- Opening Delimiter -

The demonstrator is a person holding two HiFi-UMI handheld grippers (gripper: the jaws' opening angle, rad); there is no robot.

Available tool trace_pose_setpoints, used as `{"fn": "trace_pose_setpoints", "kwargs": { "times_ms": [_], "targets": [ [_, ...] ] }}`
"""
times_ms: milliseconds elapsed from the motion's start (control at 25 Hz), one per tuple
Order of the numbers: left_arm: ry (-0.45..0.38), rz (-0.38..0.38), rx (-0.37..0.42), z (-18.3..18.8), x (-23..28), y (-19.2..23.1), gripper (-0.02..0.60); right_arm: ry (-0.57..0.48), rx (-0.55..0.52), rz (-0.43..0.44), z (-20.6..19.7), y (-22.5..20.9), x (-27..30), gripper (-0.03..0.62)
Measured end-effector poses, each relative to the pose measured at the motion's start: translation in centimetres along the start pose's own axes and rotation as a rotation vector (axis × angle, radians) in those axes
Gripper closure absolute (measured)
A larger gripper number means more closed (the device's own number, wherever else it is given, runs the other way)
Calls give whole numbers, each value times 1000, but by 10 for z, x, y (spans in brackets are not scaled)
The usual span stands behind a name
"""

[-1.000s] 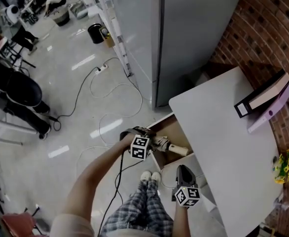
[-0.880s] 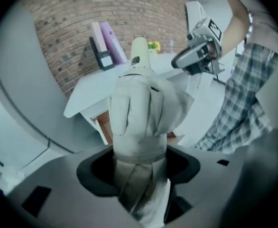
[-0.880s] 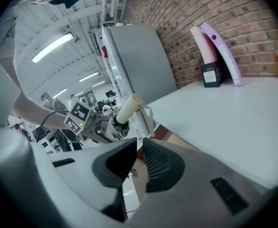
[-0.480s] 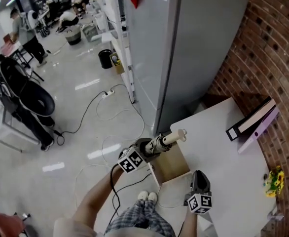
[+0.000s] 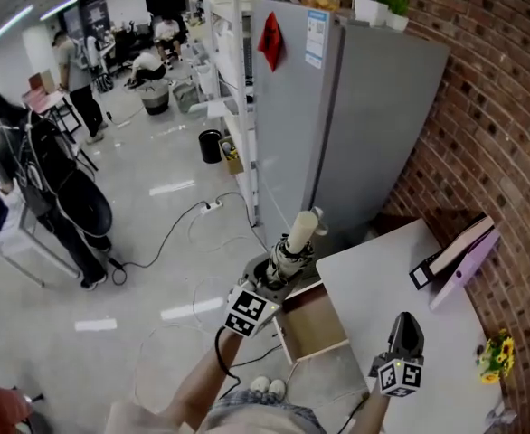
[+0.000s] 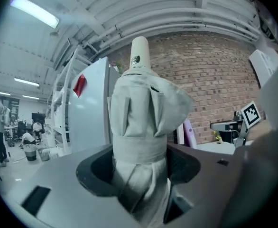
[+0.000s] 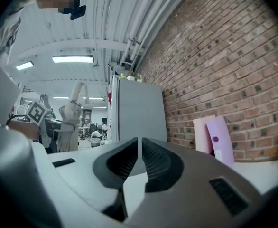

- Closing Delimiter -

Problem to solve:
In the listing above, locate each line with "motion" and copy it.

Exercise output:
times_ms: milliseconds elapsed from the motion's start (control at 25 Hz), one per tuple
Measured end-effector poses, each relative to the pose measured at the motion's start: translation in centimetres along the start pose's own axes and rotation as a rotation vector (axis × angle, radians) in those axes

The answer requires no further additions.